- **Task instructions**: Read through the lines below for the string "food" and copy each one that has it.

- **Information provided**:

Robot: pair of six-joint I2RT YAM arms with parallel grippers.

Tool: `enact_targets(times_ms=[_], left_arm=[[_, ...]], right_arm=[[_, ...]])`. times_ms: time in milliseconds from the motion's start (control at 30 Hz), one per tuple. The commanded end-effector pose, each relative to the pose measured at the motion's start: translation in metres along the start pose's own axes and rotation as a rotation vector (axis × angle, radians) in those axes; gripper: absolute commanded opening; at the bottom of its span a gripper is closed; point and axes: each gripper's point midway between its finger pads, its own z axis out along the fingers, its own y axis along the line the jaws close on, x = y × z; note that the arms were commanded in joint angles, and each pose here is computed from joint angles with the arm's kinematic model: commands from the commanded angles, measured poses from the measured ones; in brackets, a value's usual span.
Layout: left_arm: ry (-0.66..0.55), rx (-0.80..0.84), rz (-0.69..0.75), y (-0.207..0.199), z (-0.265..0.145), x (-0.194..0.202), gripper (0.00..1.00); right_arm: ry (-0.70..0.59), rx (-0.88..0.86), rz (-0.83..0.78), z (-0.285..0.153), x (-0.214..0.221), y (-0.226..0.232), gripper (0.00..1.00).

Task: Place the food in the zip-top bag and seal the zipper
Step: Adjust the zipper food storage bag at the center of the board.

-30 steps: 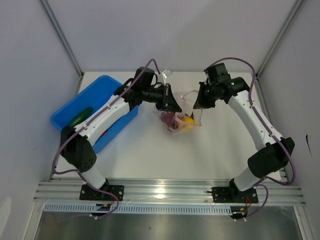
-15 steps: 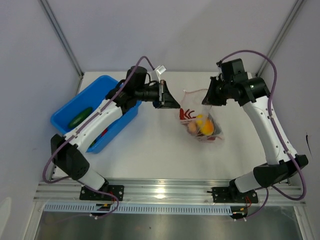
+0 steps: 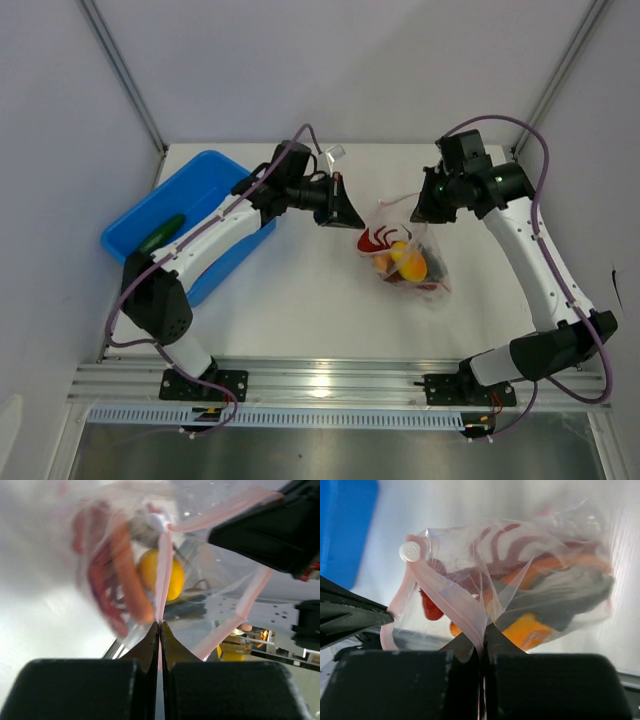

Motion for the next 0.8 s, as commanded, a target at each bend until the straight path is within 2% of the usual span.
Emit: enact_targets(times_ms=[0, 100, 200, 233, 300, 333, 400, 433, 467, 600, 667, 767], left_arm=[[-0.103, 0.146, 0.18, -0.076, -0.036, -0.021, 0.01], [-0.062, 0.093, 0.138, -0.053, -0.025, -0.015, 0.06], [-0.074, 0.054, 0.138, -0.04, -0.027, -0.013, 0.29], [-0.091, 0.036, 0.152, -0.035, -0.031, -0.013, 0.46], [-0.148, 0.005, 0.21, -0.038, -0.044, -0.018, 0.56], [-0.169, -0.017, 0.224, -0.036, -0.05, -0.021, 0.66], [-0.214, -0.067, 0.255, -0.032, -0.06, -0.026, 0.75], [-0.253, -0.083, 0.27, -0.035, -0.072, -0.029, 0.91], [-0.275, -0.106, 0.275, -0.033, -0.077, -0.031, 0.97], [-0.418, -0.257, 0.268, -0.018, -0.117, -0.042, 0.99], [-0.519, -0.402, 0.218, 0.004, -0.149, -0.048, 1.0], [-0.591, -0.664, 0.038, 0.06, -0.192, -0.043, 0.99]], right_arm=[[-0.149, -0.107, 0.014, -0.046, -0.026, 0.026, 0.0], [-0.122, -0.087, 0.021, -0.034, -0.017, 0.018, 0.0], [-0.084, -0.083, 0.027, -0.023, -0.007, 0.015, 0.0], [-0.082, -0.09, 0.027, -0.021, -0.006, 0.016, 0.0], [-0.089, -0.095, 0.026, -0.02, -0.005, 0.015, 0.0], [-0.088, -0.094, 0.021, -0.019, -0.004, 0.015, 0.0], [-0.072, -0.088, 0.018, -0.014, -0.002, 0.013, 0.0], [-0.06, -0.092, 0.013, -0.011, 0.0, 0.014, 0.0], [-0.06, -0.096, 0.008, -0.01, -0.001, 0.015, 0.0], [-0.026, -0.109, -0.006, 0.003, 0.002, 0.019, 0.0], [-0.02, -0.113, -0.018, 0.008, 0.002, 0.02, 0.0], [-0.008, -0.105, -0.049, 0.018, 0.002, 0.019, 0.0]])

- **Response below**:
Task: Place the food in the zip-top bag and seal the zipper
Step: Adjust the zipper food storage bag at the center of the board.

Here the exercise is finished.